California has banned text messaging while driving, and employers need to respond promptly by updating policies.
SB 28, signed by Governor Schwarzenegger on September 24, 2008, amends the California Vehicle Code to state: “A person shall not drive a motor vehicle while using an electronic wireless communications device to write, send, or read a text-based communication.”
As the governor sorted through 800 bills on his desk, he said he was “happy” to sign this one. “Banning electronic text messaging while driving will keep drivers’ hands on the wheel and their eyes on the road, making our roadways a safer place for all Californians.”
What about fumbling with your PDA’s phone directory to dial out a call?
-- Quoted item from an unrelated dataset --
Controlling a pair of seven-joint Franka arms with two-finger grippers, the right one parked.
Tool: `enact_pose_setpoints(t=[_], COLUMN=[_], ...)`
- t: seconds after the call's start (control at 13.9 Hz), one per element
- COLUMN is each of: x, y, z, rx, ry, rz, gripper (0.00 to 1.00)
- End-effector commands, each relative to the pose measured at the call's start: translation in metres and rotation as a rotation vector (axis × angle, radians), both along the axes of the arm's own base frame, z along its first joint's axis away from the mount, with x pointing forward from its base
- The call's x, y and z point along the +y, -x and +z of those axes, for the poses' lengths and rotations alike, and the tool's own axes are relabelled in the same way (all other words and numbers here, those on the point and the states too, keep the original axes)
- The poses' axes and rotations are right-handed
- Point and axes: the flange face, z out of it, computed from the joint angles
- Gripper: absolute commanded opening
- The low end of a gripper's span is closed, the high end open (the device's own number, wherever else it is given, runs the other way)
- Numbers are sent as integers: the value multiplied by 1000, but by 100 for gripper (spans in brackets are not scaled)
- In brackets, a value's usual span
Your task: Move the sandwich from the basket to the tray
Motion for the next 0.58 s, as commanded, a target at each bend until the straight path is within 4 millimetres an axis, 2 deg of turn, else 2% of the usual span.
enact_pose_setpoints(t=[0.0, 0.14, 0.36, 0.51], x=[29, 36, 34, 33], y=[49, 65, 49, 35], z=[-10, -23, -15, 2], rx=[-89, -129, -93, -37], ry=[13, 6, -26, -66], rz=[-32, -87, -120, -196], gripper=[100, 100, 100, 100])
That doesn’t count as texting under the new law: “For purposes of this section, a person shall not be deemed to be writing, reading, or sending a text-based communication if the person reads, selects, or enters a telephone number or name in an electronic wireless communications device for the purpose of making or receiving a telephone call.”
The penalty for violating the law is $20 for the first violation and $50 for subsequent violations. No violation points will be given as a result of the offense.
The new law closes a loophole left by Senate Bill 1613. Effective July 1, 2008, that new law provides that it is illegal to drive a motor vehicle while using a wireless telephone, unless a hands-free device for the cell phone is used. But the law did not expressly ban texting. (Separate legislation has already banned drivers under age 18 from using cell phones or any texting device while driving.)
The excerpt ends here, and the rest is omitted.